Although pictures appear in the data, the answer should contain only the lines from its start through the line with "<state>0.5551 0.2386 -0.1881", written out exactly.
Dataset excerpts Block Start
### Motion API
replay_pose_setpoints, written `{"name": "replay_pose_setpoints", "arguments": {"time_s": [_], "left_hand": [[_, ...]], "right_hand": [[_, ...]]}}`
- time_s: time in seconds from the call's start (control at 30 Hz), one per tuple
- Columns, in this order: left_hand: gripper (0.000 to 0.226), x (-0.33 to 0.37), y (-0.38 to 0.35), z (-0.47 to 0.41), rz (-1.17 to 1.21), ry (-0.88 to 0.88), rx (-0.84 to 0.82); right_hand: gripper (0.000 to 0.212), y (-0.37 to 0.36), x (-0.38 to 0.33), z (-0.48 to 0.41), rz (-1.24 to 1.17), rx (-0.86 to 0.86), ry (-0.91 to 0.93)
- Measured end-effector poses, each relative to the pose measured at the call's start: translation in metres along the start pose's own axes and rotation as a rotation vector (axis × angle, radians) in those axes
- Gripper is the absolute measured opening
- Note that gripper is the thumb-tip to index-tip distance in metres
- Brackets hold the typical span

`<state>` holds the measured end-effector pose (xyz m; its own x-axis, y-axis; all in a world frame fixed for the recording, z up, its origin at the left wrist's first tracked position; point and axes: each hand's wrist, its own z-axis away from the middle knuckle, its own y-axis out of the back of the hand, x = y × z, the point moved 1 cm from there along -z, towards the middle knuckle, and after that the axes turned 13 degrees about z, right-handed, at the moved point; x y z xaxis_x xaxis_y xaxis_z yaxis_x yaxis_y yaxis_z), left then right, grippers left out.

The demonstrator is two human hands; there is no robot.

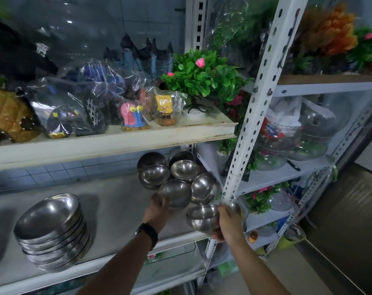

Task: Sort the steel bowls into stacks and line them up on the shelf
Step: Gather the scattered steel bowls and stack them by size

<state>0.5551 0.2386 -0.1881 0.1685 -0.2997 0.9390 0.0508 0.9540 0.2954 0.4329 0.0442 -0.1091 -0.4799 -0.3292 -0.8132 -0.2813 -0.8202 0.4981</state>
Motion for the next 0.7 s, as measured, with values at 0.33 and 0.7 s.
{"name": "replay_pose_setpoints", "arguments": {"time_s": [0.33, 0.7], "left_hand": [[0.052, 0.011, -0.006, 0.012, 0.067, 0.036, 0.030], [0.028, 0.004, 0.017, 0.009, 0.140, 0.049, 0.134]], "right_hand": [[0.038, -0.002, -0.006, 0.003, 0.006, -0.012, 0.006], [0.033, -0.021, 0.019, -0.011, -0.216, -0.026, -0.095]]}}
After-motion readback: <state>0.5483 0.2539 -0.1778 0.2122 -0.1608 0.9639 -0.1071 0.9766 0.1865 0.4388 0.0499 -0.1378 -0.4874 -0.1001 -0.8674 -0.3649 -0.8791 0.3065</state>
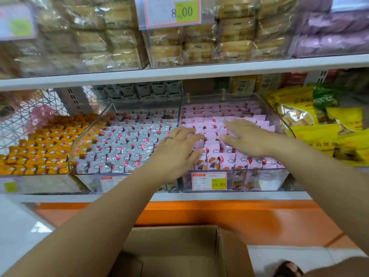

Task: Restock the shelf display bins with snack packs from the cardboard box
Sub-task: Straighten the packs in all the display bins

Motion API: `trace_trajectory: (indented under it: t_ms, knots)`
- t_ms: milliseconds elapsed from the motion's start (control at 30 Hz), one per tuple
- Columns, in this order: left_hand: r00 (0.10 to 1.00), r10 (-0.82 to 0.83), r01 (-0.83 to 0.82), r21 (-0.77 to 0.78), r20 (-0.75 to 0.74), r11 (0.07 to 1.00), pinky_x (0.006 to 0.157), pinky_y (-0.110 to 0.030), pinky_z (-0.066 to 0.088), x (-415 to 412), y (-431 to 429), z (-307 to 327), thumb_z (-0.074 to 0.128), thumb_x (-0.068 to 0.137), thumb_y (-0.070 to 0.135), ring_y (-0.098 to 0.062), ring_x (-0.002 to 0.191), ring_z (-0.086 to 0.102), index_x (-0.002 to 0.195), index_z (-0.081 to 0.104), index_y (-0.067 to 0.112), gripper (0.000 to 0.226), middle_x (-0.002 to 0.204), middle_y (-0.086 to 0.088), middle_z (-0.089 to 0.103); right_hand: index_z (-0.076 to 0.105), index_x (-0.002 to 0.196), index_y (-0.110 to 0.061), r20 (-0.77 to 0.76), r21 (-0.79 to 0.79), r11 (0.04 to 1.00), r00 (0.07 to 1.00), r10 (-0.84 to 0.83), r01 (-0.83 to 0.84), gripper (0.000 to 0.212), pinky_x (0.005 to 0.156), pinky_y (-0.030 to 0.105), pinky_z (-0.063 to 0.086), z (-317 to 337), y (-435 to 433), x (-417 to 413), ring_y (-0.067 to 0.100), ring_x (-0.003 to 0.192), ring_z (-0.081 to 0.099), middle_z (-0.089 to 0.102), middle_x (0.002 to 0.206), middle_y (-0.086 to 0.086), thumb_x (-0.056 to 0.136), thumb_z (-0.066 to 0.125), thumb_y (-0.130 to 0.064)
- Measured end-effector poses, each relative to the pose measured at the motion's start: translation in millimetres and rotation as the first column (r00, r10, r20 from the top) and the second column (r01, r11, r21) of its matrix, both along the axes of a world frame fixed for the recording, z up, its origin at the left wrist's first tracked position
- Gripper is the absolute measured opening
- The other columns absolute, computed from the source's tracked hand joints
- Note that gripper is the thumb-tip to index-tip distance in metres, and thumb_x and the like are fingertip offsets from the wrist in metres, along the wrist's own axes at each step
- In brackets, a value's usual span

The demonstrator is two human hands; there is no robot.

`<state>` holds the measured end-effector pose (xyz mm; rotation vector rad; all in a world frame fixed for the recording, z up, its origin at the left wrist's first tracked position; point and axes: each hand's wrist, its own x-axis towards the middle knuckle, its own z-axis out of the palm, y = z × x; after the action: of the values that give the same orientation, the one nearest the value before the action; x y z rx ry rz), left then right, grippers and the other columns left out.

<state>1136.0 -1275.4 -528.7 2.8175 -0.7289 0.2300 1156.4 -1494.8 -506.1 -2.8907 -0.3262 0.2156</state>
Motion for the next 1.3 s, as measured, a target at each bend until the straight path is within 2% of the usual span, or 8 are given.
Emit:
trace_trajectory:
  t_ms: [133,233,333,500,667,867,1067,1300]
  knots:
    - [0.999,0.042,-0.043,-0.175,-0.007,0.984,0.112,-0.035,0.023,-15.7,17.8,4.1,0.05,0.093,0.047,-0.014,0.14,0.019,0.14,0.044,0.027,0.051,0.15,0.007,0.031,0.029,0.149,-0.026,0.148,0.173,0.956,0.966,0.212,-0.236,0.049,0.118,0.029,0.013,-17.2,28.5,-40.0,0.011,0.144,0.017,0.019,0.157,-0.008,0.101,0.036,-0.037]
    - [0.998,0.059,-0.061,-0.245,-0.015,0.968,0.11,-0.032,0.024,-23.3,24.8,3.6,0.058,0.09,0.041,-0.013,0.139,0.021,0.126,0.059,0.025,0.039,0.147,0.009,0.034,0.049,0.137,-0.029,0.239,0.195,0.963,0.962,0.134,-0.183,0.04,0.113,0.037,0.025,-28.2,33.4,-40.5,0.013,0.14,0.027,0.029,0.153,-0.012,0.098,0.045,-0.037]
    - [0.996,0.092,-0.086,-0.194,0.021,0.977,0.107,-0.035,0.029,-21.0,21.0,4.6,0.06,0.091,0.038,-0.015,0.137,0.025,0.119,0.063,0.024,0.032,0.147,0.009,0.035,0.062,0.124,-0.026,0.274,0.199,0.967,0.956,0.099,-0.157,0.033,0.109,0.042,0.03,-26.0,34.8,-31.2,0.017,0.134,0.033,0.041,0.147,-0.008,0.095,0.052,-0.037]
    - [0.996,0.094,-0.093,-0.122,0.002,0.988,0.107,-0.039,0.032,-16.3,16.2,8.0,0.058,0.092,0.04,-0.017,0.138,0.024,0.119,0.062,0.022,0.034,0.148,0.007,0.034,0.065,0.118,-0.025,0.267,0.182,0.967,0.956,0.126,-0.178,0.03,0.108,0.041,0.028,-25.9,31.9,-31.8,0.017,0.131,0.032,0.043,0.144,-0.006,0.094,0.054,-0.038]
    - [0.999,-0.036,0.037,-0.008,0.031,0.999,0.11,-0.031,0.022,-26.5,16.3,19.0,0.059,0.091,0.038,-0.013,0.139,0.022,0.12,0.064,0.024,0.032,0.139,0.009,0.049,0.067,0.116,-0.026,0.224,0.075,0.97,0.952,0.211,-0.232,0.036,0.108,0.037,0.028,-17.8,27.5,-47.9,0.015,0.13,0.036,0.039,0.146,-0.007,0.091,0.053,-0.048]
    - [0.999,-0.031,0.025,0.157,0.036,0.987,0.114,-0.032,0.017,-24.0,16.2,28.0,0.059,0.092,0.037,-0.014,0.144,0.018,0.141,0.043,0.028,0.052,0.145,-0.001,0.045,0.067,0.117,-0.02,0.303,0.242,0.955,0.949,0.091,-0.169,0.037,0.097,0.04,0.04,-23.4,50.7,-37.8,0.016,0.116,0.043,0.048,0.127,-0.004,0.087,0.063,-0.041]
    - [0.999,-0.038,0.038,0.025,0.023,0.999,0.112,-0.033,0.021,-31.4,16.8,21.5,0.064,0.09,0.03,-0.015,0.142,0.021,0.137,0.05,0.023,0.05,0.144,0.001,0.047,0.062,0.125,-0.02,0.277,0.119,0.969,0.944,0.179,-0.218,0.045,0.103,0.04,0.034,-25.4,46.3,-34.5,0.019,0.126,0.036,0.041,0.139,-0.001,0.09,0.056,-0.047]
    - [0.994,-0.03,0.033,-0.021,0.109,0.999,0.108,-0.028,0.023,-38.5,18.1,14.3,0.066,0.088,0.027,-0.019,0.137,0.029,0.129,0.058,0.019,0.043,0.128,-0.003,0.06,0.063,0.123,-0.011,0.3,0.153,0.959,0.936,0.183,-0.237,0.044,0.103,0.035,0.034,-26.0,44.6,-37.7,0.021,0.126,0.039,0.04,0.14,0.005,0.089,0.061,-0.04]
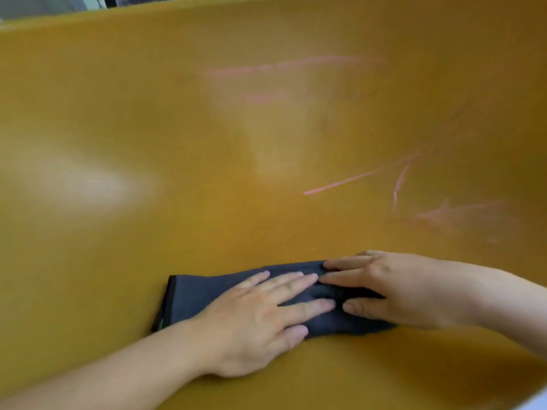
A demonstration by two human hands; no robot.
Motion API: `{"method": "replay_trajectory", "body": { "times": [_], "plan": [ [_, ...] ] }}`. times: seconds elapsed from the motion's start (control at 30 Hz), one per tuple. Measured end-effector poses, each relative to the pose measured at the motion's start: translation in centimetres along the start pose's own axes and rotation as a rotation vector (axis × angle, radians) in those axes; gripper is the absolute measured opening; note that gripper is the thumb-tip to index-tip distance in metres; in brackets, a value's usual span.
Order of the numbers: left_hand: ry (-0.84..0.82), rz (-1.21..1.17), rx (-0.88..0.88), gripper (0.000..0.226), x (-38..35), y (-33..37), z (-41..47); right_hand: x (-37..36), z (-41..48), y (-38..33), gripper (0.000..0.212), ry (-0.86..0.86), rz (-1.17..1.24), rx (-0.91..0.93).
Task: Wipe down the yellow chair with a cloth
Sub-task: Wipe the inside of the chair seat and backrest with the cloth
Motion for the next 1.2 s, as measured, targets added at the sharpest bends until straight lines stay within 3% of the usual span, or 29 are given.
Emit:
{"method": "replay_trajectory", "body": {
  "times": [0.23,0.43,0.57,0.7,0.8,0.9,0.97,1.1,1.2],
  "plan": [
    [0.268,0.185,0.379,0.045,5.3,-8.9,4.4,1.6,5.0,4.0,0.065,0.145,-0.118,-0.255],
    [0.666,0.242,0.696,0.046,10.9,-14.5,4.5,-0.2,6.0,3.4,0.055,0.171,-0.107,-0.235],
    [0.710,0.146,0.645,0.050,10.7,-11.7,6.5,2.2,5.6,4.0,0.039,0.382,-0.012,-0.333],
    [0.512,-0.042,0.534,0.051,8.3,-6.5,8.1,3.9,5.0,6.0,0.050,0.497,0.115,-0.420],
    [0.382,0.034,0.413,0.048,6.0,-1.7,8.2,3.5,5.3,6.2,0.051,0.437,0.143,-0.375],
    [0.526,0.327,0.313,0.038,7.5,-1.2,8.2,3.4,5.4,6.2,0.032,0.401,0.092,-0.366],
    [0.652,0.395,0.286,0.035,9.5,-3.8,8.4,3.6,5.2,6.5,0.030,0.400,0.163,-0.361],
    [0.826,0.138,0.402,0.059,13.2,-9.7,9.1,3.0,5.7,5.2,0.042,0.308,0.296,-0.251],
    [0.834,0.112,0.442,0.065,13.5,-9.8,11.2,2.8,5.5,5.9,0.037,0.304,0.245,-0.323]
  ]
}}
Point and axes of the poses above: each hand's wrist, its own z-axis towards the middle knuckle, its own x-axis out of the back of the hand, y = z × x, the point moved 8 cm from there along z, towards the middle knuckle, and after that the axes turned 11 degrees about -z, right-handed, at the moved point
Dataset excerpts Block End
*Solution*.
### Motion API
replay_pose_setpoints, written `{"name": "replay_pose_setpoints", "arguments": {"time_s": [_], "left_hand": [[_, ...]], "right_hand": [[_, ...]]}}`
- time_s: time in seconds from the call's start (control at 30 Hz), one per tuple
- Columns, in this order: left_hand: gripper (0.000 to 0.226), x (-0.33 to 0.37), y (-0.38 to 0.35), z (-0.47 to 0.41), rz (-1.17 to 1.21), ry (-0.88 to 0.88), rx (-0.84 to 0.82); right_hand: gripper (0.000 to 0.212), y (-0.37 to 0.36), x (-0.38 to 0.33), z (-0.48 to 0.41), rz (-1.24 to 1.17), rx (-0.86 to 0.86), ry (-0.91 to 0.93)
- Measured end-effector poses, each relative to the pose measured at the call's start: translation in metres along the start pose's own axes and rotation as a rotation vector (axis × angle, radians) in those axes
- Gripper is the absolute measured opening
- Note that gripper is the thumb-tip to index-tip distance in metres
- Brackets hold the typical span

`<state>` holds the measured end-effector pose (xyz m; its own x-axis, y-axis; all in a world frame fixed for the recording, z up, its origin at the left wrist's first tracked position; point and axes: each hand's wrist, its own z-axis away from the middle knuckle, its own y-axis out of the back of the hand, x = y × z, the point moved 1 cm from there along -z, towards the middle knuckle, and after that the axes turned 13 degrees about z, right-handed, at the moved point; x y z xaxis_x xaxis_y xaxis_z yaxis_x yaxis_y yaxis_z), left then right, grippers left out.

The demonstrator is two human hands; there is no robot.


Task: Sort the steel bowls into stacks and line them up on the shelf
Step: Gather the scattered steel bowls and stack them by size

<state>0.5551 0.2386 -0.1881 0.1685 -0.2997 0.9390 0.0508 0.9540 0.2954 0.4329 0.0442 -0.1091 -0.4799 -0.3292 -0.8132 -0.2813 -0.8202 0.4981</state>

The reply is now complete.